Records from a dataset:

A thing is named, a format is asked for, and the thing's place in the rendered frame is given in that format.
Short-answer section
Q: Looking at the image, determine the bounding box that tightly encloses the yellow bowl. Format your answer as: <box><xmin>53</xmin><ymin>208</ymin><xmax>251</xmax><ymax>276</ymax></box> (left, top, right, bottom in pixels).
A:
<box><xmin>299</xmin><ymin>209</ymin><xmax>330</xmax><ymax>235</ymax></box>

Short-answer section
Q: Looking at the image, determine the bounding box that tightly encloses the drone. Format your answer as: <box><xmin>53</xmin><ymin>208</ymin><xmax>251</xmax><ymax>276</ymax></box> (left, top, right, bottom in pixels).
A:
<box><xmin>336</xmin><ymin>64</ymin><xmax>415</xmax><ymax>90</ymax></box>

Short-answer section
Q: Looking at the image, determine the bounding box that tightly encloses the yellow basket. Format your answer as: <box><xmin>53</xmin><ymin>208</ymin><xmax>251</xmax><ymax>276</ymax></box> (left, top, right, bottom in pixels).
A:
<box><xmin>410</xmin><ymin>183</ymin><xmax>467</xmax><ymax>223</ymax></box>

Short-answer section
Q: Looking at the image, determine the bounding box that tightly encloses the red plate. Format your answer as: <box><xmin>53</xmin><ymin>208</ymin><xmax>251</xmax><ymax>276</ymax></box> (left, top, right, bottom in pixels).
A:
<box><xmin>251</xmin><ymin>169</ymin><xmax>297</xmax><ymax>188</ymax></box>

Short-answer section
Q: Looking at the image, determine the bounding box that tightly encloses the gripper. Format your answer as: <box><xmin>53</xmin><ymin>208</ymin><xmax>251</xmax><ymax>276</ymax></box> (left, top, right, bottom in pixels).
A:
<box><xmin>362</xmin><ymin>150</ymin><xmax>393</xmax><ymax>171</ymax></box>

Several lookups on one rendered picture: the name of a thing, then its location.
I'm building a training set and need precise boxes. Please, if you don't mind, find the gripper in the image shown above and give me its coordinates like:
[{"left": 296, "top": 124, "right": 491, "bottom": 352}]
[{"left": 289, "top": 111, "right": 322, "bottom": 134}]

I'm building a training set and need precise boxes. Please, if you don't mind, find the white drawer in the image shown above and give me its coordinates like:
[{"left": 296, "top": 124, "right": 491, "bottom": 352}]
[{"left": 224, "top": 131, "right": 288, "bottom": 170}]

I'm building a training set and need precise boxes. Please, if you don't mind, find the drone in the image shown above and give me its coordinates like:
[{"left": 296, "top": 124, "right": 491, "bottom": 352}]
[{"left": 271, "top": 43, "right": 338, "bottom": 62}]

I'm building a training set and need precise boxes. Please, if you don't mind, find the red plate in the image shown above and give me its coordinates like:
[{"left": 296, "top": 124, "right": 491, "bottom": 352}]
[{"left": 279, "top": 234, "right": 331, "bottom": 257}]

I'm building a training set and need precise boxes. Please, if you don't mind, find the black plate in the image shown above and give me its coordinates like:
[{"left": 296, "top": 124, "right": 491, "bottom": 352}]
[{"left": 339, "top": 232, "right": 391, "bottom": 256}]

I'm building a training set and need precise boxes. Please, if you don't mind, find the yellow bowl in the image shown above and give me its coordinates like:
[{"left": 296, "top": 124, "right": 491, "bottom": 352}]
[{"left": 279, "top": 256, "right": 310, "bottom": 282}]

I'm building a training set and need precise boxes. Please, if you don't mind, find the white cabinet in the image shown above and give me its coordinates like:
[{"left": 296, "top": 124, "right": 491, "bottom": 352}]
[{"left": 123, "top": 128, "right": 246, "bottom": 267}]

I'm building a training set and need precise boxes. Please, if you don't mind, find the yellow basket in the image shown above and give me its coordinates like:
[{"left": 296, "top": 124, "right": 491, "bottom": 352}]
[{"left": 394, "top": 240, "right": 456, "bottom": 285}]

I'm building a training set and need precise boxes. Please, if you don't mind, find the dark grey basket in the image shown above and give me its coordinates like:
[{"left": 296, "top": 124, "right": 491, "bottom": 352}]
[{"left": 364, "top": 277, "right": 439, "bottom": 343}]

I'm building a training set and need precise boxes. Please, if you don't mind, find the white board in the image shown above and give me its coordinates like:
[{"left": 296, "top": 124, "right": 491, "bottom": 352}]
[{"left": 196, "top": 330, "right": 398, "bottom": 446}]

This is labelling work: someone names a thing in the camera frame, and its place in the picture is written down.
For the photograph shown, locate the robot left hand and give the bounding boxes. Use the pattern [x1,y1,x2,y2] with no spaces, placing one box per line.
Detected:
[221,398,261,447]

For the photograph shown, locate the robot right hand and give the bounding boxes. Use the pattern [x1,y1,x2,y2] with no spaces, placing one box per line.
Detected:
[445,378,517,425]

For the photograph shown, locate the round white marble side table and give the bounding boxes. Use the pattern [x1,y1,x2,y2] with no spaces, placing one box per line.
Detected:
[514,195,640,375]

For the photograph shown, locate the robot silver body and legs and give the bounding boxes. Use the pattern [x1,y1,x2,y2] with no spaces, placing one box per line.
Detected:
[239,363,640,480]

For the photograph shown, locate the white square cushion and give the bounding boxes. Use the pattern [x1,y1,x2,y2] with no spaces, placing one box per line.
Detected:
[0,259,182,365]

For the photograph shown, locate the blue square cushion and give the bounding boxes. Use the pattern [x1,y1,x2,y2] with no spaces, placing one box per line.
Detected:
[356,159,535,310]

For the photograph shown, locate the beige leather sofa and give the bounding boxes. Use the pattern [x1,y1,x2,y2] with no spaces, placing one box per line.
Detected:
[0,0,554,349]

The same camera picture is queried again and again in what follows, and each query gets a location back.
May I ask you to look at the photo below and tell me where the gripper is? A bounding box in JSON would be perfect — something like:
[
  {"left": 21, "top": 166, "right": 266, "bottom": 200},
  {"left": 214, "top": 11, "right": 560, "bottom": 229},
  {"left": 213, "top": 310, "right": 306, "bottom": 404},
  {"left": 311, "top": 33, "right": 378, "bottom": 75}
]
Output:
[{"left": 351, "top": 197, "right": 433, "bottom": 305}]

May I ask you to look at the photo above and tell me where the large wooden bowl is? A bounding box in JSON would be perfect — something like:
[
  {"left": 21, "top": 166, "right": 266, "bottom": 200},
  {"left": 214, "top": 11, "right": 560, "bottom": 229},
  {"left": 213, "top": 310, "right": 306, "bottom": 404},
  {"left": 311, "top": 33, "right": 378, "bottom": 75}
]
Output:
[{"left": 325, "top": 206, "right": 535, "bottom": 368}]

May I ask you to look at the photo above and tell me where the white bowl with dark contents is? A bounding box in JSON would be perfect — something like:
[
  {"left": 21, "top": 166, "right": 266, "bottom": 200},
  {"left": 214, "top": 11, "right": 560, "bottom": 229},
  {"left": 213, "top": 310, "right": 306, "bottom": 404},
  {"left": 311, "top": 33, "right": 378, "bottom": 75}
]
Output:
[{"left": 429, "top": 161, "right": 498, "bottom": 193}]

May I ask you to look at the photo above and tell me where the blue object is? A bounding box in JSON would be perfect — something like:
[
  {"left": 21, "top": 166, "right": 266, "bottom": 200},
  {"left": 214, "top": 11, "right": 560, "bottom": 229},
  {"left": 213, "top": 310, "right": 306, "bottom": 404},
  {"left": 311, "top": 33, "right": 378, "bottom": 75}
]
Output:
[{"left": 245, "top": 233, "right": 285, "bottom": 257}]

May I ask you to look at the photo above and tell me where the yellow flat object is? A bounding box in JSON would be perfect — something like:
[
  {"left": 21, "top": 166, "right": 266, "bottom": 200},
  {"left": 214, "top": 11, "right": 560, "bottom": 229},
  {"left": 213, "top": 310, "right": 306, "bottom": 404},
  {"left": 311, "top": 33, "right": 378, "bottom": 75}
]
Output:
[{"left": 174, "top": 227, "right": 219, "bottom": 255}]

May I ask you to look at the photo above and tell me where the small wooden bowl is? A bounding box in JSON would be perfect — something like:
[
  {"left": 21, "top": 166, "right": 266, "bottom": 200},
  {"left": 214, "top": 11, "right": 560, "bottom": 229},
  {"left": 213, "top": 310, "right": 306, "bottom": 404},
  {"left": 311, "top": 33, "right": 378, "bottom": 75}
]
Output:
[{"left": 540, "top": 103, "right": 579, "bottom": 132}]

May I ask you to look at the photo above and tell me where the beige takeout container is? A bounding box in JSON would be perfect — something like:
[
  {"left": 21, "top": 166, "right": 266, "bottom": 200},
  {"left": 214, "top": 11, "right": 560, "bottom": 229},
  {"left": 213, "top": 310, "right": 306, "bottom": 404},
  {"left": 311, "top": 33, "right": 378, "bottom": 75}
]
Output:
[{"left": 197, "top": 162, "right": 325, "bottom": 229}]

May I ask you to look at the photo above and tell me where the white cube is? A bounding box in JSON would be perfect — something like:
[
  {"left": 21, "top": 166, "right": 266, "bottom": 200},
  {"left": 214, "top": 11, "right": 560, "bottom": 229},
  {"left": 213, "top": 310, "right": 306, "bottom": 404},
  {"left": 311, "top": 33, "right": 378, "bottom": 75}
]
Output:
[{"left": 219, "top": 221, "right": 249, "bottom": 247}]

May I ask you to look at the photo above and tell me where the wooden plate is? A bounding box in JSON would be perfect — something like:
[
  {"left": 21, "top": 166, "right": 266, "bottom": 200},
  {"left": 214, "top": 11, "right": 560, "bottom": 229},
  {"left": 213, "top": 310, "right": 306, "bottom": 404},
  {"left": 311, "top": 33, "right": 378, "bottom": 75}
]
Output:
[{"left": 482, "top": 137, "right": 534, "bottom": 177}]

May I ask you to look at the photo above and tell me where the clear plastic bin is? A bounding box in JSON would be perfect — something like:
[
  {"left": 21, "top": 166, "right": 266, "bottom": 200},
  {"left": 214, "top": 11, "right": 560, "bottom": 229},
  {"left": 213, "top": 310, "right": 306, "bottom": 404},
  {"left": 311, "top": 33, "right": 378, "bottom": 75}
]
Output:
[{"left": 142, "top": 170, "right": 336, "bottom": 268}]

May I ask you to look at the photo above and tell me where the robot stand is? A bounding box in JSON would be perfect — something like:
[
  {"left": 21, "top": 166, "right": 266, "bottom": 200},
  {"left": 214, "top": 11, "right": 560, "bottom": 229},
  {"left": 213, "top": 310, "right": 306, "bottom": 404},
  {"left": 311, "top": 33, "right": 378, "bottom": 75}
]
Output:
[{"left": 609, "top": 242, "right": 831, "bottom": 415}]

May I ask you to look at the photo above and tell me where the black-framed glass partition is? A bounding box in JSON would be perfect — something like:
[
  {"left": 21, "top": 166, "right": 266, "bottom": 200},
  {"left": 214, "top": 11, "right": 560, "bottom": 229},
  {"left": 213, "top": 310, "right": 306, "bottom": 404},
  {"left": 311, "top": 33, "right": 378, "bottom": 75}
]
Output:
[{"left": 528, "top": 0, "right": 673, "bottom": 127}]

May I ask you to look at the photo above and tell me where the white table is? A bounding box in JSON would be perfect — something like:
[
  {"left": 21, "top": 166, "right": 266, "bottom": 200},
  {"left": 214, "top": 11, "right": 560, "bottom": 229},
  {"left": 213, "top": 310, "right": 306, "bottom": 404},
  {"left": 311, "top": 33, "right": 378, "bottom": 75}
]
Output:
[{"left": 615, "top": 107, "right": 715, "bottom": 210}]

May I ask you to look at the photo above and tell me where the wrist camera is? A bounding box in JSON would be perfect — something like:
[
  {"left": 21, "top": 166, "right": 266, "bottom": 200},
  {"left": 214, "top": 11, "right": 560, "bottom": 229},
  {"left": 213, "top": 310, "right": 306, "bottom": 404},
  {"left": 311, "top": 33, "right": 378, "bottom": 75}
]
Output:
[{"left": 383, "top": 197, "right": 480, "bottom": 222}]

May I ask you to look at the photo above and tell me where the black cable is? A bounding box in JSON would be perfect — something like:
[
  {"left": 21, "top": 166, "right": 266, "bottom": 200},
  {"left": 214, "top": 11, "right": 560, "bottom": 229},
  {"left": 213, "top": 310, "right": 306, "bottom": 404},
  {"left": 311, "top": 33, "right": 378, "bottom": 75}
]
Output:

> **WHAT TO WORK ON**:
Each line above with the string "picture" should be reported in full.

> **SOLUTION FOR THIS TASK**:
Several lookups on one rendered picture: the name of a thing, then its location.
This is labelling work: someone names a thing in the camera frame, and its place in the picture is written down.
The same camera picture is queried again and again in what follows, and each query gets a location back.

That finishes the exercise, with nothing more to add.